CEO Ginni Rometty says sharing info on cyber attacks can help create an "immune system" for companies threatened by hackers.

Computing giant IBM has quietly started to raise the profile of its Internet security unit among its customer base as part of a broader effort to diversify its revenue away from hardware-related sales.

Key to the effort is a new IBM-led initiative to encourage companies to share intelligence about hacking attacks, as a way of creating what IBM CEO Ginni Rometty described as an “immune system” for businesses seeking to fend off the unceasing efforts of computer criminals.

Last week Big Blue said that its month-old X-Force Exchange threat intelligence network had already attracted more than 1,000 companies in 16 industries that are sharing threat intelligence. Companies that participate get access to information about attacks that IBM has saved over two decades plus anonymous data from companies contributing information about attacks on their systems.

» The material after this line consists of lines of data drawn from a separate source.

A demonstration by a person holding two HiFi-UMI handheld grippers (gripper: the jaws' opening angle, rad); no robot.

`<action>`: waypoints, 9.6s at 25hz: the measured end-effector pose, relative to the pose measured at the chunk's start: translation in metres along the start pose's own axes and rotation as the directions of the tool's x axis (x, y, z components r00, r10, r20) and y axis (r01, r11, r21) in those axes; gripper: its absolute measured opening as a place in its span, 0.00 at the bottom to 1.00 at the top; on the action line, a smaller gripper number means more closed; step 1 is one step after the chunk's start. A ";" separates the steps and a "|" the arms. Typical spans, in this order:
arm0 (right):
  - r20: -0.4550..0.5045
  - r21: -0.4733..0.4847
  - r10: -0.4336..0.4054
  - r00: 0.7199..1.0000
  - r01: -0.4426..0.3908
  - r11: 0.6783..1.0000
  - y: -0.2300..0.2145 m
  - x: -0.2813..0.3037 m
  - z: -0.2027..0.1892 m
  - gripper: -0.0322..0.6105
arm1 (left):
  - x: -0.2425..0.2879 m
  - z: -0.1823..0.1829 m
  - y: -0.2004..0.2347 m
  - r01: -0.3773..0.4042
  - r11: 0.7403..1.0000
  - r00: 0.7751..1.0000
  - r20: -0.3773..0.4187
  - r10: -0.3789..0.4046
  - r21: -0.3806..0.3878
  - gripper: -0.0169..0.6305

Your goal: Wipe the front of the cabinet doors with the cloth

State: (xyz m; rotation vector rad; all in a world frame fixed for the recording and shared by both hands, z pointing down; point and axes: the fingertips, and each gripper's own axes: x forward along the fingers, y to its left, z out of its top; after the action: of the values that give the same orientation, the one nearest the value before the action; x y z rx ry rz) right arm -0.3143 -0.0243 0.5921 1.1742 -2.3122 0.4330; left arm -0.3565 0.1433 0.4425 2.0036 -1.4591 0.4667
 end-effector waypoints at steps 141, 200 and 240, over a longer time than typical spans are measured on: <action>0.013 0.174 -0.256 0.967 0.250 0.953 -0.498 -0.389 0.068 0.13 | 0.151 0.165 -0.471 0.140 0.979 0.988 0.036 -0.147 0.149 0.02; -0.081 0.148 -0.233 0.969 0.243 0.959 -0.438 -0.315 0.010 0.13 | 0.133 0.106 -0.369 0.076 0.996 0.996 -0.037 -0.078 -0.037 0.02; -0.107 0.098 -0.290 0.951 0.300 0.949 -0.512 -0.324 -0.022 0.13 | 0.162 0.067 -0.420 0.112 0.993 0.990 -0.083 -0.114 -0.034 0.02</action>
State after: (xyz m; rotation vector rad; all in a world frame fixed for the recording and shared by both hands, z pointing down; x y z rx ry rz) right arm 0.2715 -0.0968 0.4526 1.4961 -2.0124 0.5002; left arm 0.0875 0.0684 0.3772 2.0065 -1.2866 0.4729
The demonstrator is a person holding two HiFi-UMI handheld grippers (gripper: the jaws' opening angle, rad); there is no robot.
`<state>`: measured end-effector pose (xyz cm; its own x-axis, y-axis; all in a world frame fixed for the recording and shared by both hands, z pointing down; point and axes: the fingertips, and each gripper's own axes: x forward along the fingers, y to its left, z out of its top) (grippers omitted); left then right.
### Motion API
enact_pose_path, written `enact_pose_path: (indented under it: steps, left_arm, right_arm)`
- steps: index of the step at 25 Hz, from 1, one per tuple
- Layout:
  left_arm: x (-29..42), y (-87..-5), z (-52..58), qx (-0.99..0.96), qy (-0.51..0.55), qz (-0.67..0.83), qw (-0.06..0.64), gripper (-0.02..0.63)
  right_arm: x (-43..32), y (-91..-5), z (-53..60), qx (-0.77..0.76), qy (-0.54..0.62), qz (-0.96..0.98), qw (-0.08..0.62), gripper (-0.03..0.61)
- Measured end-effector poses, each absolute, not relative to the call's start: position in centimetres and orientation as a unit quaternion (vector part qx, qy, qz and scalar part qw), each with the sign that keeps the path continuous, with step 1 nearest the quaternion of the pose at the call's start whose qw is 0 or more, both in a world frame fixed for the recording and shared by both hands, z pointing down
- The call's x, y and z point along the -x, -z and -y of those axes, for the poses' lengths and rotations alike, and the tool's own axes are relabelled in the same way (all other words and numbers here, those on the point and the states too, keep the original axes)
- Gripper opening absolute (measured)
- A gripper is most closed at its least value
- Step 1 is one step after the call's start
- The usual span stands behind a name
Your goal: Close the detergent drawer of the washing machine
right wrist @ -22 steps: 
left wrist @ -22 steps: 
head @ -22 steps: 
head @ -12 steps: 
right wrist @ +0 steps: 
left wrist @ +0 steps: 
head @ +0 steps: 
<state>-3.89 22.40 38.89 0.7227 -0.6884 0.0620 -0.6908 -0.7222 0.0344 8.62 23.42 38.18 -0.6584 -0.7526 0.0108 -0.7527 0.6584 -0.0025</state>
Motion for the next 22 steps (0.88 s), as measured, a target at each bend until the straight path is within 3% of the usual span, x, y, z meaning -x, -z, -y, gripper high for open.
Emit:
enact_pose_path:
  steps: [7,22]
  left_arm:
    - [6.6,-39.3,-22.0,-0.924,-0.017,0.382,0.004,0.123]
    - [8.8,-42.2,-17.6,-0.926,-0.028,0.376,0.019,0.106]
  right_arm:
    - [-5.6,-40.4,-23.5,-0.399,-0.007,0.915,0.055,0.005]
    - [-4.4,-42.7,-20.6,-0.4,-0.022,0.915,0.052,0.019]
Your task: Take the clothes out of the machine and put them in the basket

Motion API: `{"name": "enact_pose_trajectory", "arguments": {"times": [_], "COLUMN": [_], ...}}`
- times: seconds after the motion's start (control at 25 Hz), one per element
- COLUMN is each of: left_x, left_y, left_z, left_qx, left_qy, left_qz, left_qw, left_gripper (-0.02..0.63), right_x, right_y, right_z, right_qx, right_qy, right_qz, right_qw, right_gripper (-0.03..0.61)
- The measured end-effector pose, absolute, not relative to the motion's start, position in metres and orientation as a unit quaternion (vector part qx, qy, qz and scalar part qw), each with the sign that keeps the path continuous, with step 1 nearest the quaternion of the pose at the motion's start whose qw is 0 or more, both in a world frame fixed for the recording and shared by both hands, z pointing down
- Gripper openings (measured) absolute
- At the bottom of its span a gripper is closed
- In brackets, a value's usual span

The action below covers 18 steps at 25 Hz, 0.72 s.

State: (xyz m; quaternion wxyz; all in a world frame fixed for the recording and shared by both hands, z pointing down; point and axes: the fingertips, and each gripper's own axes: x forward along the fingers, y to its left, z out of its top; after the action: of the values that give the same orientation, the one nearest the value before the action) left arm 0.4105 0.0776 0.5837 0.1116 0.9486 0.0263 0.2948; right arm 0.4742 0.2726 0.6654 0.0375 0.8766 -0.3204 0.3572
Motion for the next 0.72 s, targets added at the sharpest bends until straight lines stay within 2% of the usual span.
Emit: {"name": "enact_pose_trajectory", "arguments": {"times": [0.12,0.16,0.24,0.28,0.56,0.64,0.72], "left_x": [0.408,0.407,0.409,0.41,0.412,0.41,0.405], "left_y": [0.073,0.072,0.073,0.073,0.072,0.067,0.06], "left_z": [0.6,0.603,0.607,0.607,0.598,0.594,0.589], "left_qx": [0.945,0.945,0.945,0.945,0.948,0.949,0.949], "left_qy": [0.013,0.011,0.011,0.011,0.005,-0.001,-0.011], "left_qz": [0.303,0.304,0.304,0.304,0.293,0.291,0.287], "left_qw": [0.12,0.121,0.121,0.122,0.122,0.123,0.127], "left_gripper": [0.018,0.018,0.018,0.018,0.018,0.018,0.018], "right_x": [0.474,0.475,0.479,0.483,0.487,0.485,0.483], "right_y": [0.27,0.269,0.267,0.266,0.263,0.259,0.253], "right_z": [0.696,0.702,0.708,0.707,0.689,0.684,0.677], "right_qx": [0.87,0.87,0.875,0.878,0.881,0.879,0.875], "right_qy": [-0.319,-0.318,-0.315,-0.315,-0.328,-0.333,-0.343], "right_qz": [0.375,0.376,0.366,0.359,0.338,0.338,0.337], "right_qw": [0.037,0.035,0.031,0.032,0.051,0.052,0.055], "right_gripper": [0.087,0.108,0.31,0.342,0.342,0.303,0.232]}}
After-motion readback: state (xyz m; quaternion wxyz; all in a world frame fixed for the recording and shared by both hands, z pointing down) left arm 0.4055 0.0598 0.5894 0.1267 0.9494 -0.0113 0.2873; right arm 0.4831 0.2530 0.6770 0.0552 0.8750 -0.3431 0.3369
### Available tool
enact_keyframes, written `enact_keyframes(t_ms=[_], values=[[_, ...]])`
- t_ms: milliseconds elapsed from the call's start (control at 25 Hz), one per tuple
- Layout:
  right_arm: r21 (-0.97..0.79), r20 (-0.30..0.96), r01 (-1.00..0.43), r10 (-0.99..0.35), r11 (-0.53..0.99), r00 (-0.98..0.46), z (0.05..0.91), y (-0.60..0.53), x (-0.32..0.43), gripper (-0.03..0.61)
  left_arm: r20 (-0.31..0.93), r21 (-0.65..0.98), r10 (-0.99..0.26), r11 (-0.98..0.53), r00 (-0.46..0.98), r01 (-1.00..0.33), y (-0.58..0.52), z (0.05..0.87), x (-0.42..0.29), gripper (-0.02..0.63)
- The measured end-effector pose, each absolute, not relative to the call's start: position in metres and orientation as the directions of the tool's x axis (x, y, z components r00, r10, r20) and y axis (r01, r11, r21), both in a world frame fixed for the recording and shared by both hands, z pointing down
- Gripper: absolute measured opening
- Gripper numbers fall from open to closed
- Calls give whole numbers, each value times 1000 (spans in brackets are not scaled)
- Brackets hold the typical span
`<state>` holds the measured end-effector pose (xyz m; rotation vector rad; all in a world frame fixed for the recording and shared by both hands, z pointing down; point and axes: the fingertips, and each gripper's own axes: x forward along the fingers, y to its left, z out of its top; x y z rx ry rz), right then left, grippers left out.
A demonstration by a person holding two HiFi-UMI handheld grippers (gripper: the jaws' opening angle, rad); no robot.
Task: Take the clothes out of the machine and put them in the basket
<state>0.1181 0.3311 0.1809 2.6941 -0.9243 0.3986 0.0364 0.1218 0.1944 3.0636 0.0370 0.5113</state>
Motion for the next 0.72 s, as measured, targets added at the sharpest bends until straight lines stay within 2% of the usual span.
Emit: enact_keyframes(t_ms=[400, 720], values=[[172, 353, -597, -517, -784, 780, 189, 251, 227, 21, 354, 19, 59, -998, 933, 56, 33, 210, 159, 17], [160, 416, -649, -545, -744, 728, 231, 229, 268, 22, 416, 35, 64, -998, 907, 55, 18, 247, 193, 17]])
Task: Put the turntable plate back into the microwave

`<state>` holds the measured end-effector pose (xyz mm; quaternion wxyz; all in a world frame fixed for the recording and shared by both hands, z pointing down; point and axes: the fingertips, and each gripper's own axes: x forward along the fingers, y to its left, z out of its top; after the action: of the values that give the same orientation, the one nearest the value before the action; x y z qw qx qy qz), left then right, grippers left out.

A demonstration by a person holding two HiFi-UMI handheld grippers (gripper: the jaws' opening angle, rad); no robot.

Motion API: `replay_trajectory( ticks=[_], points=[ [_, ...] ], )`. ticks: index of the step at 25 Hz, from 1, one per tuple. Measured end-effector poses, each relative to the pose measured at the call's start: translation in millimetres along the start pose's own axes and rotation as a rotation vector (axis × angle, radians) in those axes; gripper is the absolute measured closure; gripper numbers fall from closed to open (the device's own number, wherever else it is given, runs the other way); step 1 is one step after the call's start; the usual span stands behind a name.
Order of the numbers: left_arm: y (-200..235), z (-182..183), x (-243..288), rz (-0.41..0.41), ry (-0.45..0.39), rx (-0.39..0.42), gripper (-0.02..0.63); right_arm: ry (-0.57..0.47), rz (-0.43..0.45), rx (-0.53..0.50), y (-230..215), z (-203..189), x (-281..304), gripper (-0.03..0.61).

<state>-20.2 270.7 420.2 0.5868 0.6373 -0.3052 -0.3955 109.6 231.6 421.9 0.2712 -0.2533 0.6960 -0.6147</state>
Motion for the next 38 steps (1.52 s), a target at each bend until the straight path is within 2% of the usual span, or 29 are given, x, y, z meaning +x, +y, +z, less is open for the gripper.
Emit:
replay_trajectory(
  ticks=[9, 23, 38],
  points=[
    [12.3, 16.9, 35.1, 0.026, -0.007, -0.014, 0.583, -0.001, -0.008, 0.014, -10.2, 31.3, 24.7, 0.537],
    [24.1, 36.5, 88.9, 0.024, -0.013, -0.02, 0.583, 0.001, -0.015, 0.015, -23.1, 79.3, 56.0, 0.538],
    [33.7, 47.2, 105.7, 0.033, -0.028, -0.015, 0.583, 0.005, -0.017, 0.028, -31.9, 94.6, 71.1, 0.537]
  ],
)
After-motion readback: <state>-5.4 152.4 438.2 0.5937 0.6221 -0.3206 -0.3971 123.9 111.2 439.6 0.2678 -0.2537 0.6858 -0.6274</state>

“The more you share, the greater you’ll be protected,” Rometty said, according to a transcript of a speech she made to customers at a closed event in New York last week.

In the speech, Rometty also threw her weight behind the idea of a federal law that would give companies the ability to share information about cyber threats without facing liability lawsuits from customers.

“The immune system and the global public health system is the analogy there. … We all have to advocate that laws get passed that you can share data without liability issues, you have some protection in doing that,” she told IBM customers.

There is as yet no law in place that protects companies for sharing data on cyber threats. Earlier this year President Obama signed an executive order that is intended to encourage companies and the government to share information about hacking threats. The House of Representatives has passed a bill while a related bill in the Senate is awaiting action.

IBM doesn’t break out the size of its security business, but it has made several security-related acquisitions in recent years, including two cloud security companies, Cross Ideas and Lighthouse Security last year, and Trusteer, for which it paid $1 billion in 2013.

Rometty has also put security on her list of “strategic imperatives” — along with cloud and mobile computing, analytics and social data — that could account for $40 billion in combined revenue by 2018, and in which IBM is investing $4 billion this year.

IBM’s sales declined last year to $93 billion from about $100 billion the year before, in part because of slowdowns in some of its traditional computing hardware and software businesses, but also because it has been selling off business units. In 2014 it sold a server business unit to Lenovo and its chip-manufacturing assets to GlobalFoundries.